Committed to Learning… and Growing

Soa Phourn participates in one of her graduate classes at the University of Battambang.

“It didn’t feel good when they said that I’m big, like an older person, when I
joined school. But I felt, like, I want to study,” Soa Phourn describes
beginning primary school. “I felt shy because I’m the oldest person in the
school. Others were only like six years old they started grade one, but for
me, starting at 10, it wasn’t good.”

Soa Phourn started school four years late. Not because of a lack of desire to study, but because her family lived out in the rice fields, far from the village school. Only when she was 10 years old did the family move to the village,
making studying possible. Yet she persevered and has now gone through 17
years of studies, currently pursuing her master’s degree in Sustainable
Agriculture at the University of Battambang (UBB).

Soa Phourn has not only overcome obstacles to achieve her educational
goals, but she’s also defied the odds. In Cambodia, only 12
percent of the female population in 2017 was enrolled in tertiary education
(UNESCO, 2019). Soa Phourn is in an even more select group in that she’s
now completing graduate studies. Despite the small proportion of women
pursuing higher education and the taboos against it, Soa Phourn has never
lost her determination.

Soa Phourn interprets an interview with a local farmer from Khmer to English for the Cambodia WAgN project.
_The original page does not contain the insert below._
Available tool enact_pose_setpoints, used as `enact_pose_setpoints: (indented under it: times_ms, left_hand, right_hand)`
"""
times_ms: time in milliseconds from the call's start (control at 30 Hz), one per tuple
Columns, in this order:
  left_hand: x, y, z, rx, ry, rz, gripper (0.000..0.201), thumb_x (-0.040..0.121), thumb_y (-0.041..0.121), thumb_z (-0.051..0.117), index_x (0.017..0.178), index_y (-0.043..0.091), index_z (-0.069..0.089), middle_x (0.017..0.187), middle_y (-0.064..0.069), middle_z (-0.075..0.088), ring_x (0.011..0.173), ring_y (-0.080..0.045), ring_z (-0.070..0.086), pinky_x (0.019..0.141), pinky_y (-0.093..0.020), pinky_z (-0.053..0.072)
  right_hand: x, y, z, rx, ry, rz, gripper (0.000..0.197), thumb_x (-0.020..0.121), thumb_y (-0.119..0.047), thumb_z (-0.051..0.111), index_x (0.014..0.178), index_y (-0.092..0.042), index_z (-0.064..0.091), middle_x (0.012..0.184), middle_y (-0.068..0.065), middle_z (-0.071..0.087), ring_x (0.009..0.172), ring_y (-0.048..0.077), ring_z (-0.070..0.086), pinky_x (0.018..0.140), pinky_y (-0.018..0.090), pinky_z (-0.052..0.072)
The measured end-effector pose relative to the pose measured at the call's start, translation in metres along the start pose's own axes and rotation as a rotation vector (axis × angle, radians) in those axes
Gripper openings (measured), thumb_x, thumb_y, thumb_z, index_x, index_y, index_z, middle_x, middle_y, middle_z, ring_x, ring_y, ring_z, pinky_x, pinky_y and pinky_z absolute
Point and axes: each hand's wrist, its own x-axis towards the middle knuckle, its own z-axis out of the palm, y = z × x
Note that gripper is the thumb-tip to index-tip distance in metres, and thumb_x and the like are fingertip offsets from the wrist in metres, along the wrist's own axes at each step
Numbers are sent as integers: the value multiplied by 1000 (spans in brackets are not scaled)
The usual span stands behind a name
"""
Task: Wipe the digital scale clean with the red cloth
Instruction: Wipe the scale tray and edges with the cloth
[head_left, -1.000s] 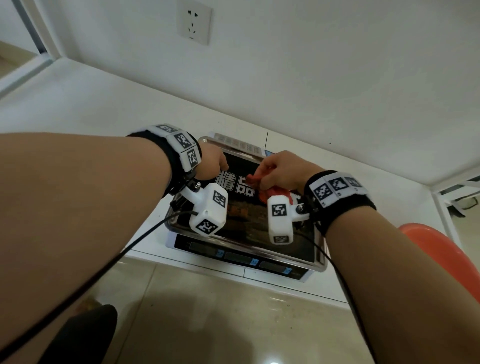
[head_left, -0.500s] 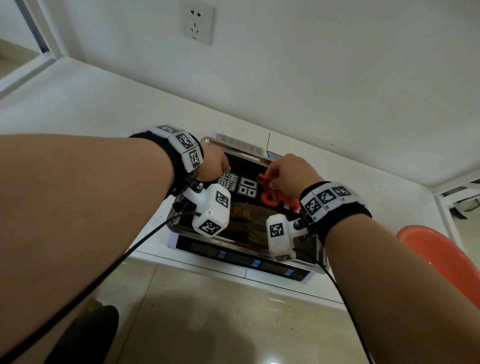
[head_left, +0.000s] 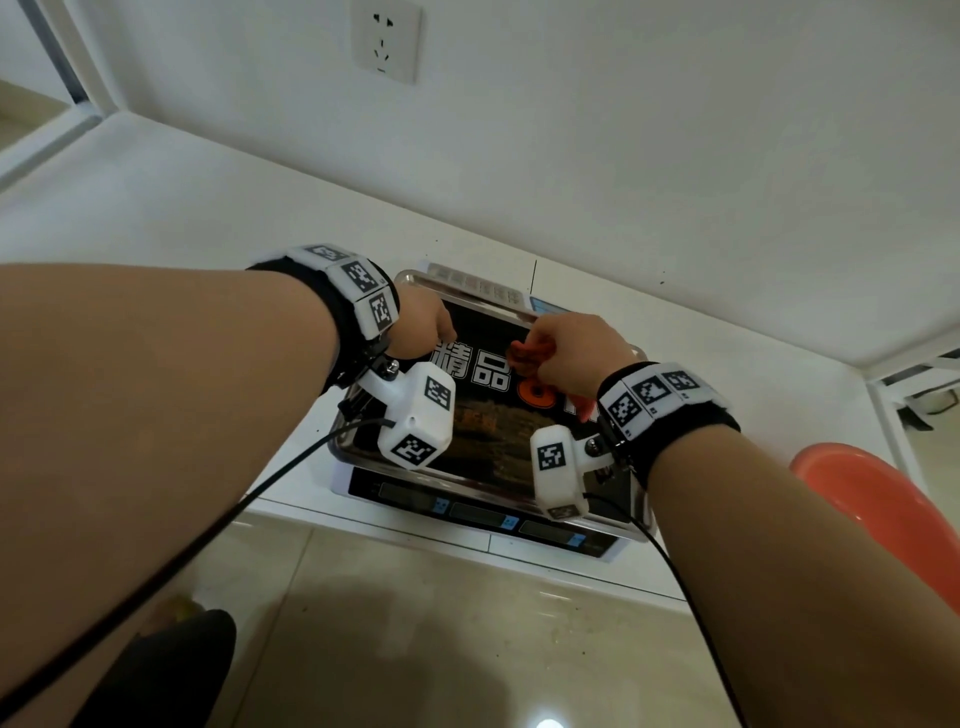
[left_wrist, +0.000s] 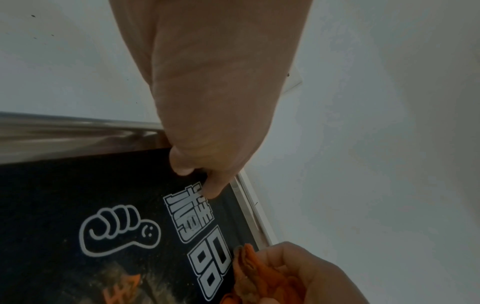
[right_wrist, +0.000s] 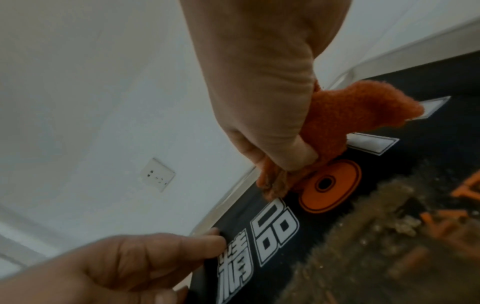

Soa Phourn became involved in Feed the Future in 2019 through the
Cambodia Women in Agriculture Network (WAgN) Project implemented
by The Pennsylvania State University. When Penn State graduate student
Emily Southard needed an interpreter to conduct her thesis fieldwork on
gender in vegetable value-chains, Soa Phourn’s professors at the UBB
eagerly recommended her.

“Soa Phourn has been instrumental in the success of my research,” Emily
explains. “She has helped me to understand customs, has gone above and
beyond in the research, and we have both learned so much from one
another.”

The collaboration between the two students has not only benefited Emily by
strengthening her research, it has also benefited Soa Phourn, both financially
and educationally. Soa Phourn explains that participating as a translator has
helped her support her education, improve her English, and also develop
skills she’ll use when she fulfills her goal of owning her own farm. “I also
learn from working with you, when I interview a seller or trader. I think that
I can learn a lot from the trader or the seller about having a business. If I
want to start a farm, I need to learn from them.”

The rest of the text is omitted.